#### Task details:
Output, exactly as written, the lines of the data below from the one containing "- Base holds" to the end.

━━━━━ Given data

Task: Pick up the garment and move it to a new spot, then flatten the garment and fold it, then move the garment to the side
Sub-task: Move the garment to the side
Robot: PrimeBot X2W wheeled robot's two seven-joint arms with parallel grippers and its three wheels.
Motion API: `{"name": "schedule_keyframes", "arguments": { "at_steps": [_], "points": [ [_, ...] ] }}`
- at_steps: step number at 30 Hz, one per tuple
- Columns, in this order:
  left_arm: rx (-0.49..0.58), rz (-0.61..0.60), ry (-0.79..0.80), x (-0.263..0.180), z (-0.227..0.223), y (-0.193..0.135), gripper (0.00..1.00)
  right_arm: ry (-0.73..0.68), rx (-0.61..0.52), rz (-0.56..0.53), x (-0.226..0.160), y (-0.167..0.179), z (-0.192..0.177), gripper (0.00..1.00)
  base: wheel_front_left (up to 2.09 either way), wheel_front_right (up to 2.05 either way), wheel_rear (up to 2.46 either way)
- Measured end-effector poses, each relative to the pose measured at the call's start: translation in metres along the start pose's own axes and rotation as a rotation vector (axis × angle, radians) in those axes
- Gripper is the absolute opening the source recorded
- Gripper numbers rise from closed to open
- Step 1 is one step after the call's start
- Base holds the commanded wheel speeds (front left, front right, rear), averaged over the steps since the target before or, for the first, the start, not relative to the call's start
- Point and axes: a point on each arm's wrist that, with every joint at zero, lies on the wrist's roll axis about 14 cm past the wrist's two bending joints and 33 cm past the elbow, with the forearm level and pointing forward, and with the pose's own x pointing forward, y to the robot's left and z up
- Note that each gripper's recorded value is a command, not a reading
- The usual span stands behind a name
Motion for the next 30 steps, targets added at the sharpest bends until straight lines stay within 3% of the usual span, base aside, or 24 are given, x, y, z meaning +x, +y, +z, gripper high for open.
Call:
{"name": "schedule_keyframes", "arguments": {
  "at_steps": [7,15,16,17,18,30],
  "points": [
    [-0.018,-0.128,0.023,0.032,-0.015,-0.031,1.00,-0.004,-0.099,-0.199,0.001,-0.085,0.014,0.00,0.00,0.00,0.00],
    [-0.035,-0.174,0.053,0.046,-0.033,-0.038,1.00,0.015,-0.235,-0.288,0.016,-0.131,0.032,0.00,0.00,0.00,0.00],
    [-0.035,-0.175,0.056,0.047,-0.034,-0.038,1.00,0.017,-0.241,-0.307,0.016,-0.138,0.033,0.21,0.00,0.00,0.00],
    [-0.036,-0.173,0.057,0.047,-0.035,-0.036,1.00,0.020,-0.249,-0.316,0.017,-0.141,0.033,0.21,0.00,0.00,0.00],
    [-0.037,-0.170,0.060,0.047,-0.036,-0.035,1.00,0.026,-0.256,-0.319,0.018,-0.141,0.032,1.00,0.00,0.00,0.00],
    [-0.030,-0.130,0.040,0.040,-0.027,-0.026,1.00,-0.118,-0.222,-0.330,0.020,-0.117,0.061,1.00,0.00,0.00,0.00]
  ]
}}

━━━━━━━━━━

#### Reply:
- Base holds the commanded wheel speeds (front left, front right, rear), averaged over the steps since the target before or, for the first, the start, not relative to the call's start
- Point and axes: a point on each arm's wrist that, with every joint at zero, lies on the wrist's roll axis about 14 cm past the wrist's two bending joints and 33 cm past the elbow, with the forearm level and pointing forward, and with the pose's own x pointing forward, y to the robot's left and z up
- Note that each gripper's recorded value is a command, not a reading
- The usual span stands behind a name
Motion for the next 30 steps, targets added at the sharpest bends until straight lines stay within 3% of the usual span, base aside, or 24 are given, x, y, z meaning +x, +y, +z, gripper high for open.
Call:
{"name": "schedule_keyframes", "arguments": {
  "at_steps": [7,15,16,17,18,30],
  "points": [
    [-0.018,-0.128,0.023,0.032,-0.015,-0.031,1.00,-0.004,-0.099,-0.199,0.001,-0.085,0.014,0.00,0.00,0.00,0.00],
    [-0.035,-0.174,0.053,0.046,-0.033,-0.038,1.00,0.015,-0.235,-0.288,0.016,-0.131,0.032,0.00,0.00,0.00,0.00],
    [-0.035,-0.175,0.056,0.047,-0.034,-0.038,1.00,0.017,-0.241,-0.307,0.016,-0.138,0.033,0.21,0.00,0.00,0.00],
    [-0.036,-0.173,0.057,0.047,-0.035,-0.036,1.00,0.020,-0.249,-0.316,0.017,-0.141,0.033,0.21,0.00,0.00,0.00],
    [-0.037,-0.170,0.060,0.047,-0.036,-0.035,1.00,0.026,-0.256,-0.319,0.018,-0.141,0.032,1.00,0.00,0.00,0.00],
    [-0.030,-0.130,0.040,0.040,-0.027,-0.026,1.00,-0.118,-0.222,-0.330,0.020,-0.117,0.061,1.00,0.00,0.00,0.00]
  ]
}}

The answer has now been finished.